> Exercise objective
Give again, exactly as written, the lines of the records below from the line with "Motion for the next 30" to the line with "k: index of". Both end lines count; pictures do not.

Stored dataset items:

________

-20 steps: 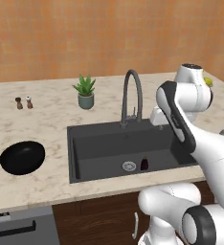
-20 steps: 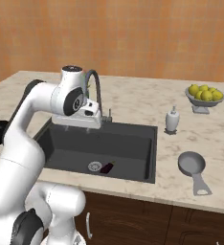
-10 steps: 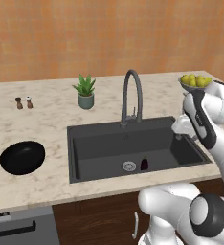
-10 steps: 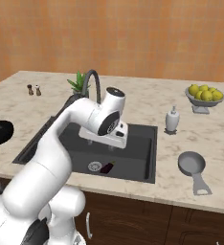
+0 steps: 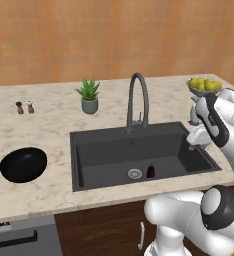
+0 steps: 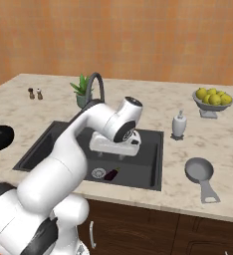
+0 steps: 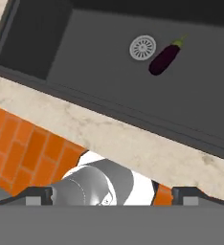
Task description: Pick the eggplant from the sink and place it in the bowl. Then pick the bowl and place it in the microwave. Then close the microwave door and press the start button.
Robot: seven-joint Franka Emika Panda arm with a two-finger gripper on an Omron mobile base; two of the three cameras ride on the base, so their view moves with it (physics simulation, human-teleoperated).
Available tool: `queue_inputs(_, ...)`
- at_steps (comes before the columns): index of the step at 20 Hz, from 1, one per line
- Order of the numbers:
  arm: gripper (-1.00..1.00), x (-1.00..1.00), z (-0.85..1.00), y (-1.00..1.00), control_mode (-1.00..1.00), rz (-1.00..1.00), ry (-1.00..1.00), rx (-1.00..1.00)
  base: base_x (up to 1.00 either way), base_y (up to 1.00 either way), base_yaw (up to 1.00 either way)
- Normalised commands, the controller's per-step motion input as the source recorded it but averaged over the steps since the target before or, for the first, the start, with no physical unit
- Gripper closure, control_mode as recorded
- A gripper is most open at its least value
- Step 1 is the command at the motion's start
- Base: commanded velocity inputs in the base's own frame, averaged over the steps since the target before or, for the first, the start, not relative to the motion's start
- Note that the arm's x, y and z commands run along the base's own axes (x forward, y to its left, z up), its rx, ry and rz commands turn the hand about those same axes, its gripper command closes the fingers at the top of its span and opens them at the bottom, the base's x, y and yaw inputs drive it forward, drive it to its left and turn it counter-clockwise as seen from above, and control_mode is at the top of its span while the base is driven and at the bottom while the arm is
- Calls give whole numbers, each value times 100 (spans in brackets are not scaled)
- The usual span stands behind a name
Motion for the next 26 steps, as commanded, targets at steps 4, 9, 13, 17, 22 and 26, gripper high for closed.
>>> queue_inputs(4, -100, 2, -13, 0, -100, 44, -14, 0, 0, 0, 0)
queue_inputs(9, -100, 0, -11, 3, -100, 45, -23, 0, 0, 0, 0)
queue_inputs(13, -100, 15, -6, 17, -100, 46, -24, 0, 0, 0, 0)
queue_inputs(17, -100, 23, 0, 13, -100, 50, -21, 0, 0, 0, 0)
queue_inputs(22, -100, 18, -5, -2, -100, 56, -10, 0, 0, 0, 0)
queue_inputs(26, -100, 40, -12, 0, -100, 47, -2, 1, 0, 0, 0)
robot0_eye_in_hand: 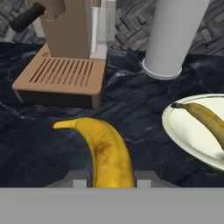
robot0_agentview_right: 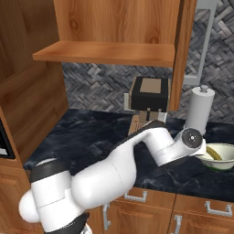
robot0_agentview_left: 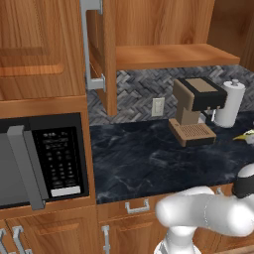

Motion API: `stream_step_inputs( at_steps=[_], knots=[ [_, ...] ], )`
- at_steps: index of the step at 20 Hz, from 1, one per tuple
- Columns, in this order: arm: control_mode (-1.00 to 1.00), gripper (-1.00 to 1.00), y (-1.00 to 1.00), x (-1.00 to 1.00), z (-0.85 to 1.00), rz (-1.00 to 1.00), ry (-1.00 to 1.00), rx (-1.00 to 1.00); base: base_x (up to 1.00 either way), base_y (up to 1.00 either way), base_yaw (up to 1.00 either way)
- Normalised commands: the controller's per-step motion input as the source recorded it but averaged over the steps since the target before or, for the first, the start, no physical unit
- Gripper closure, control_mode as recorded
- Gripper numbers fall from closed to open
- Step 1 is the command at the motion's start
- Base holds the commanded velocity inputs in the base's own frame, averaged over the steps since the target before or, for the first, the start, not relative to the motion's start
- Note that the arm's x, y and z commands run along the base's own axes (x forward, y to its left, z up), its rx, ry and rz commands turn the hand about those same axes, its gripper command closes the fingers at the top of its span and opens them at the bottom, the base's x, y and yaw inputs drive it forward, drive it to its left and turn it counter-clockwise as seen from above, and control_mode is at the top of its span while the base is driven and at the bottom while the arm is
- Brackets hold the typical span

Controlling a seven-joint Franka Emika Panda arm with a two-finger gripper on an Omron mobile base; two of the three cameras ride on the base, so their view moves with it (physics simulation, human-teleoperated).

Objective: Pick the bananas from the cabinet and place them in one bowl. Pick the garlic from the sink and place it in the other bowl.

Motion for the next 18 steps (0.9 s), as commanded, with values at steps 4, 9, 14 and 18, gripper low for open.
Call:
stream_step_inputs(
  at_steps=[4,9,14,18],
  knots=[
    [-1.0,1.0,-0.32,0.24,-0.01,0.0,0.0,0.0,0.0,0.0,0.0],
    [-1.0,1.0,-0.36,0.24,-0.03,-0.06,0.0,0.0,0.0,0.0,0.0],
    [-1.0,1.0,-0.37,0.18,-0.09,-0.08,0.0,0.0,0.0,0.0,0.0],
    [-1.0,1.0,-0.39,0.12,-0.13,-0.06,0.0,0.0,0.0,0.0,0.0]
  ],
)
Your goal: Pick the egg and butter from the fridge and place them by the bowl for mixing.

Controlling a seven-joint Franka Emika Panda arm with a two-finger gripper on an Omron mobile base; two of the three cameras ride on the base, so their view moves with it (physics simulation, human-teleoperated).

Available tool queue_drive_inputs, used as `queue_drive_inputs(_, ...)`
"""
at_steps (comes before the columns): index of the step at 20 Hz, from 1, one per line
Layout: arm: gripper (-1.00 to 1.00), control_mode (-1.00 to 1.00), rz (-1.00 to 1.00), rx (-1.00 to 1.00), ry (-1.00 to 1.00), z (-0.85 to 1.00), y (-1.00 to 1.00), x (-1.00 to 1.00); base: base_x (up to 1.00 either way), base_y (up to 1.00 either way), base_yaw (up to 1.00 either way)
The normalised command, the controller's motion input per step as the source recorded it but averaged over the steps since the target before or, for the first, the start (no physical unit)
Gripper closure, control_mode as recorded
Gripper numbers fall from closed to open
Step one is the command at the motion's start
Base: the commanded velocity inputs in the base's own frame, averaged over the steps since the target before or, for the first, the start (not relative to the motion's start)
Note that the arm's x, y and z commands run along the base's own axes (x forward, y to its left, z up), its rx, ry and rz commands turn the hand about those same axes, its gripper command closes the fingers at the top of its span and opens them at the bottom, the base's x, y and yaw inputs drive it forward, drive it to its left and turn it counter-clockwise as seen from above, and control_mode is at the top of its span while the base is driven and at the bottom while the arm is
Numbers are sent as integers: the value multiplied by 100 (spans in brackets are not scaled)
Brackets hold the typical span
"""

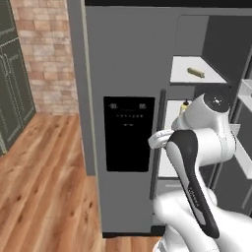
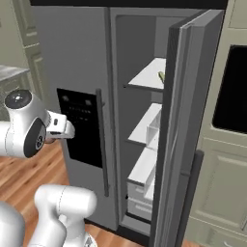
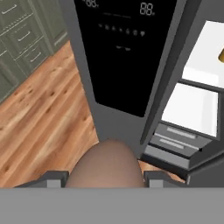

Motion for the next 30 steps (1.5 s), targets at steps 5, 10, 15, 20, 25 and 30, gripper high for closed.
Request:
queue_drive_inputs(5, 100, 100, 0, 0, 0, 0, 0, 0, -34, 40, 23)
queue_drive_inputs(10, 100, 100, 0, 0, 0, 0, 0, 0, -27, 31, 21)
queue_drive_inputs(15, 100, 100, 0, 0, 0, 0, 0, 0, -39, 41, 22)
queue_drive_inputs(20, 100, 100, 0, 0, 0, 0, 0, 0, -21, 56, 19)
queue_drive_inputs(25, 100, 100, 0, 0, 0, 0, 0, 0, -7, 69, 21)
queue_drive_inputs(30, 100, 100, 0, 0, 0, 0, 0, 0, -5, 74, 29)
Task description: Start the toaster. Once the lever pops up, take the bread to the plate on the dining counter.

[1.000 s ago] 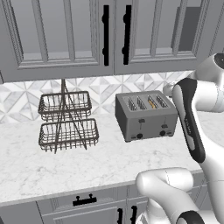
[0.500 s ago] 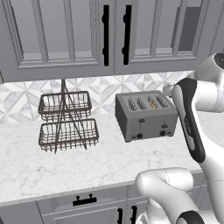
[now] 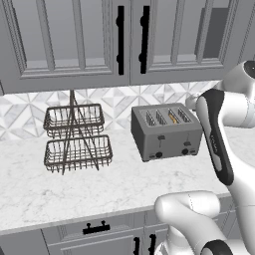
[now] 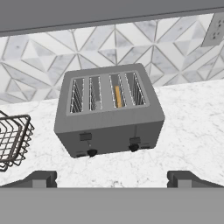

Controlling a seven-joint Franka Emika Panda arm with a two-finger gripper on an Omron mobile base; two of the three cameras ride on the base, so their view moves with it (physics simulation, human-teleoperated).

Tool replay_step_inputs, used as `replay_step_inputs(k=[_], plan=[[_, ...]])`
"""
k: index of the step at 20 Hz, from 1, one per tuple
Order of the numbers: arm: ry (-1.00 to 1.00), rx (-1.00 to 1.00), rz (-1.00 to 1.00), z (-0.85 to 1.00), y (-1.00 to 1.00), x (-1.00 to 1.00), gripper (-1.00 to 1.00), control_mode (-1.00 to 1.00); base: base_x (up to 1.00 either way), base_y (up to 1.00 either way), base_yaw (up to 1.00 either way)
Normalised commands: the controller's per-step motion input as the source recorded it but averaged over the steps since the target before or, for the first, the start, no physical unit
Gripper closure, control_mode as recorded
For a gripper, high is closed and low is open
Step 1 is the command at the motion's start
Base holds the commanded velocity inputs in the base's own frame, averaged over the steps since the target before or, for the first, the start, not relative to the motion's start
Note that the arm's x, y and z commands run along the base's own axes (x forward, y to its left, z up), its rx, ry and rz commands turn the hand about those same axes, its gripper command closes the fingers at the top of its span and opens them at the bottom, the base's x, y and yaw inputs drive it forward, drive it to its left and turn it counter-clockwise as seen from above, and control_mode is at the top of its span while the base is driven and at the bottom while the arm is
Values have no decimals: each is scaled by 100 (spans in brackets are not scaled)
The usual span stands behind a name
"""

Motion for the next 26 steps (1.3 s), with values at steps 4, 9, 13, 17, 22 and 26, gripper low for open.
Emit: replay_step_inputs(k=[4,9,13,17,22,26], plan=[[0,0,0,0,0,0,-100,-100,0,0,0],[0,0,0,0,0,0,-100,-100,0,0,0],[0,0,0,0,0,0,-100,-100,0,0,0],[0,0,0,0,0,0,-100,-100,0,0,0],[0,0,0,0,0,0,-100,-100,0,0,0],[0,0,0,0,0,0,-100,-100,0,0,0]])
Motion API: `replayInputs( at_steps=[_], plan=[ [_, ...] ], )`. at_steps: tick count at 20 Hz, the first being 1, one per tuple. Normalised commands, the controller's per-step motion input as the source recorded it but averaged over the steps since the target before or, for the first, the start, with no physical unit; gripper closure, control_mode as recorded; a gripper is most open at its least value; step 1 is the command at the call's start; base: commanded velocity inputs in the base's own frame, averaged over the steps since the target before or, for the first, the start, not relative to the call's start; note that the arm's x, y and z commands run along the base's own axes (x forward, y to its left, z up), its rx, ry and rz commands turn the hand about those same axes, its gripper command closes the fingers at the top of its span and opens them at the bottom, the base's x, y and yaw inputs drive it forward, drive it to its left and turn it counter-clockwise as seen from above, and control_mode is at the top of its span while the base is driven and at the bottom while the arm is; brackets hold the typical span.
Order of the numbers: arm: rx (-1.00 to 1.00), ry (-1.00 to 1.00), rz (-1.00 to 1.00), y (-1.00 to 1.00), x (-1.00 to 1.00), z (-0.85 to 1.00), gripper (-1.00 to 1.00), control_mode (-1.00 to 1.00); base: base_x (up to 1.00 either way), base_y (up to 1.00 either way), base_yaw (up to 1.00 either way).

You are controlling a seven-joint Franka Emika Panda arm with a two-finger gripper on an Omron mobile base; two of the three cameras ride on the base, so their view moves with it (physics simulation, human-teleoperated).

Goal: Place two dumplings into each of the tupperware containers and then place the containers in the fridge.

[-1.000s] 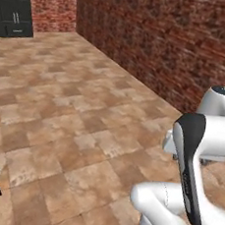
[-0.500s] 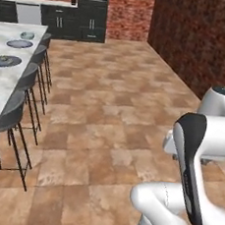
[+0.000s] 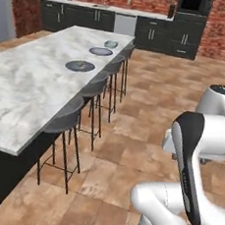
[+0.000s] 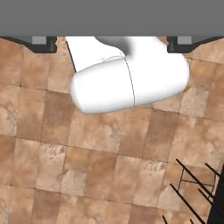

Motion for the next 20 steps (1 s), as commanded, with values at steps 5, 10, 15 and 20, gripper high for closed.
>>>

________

> Solution to the problem
Motion for the next 30 steps (1.5 s), targets at steps 5, 10, 15, 20, 25 and 30, gripper high for closed.
Request:
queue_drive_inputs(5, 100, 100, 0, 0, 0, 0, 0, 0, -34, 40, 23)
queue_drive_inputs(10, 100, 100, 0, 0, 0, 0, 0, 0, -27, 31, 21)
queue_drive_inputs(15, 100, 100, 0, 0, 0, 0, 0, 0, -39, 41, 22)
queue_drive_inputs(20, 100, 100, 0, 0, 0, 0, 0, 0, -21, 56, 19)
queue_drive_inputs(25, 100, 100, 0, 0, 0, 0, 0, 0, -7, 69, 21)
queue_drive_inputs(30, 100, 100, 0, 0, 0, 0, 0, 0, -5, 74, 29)
Task description: Start the toaster. Once the lever pops up, take the bread to the plate on the dining counter.

[1.000 s ago] 
[0.500 s ago] 
[now] 
[now] 

Controlling a seven-joint Franka Emika Panda arm with a two-finger gripper on an Omron mobile base; two of the three cameras ride on the base, so their view moves with it (physics simulation, human-teleoperated).

Tool replay_step_inputs, used as `replay_step_inputs(k=[_], plan=[[_, ...]])`
"""
k: index of the step at 20 Hz, from 1, one per tuple

What appears above is the full answer.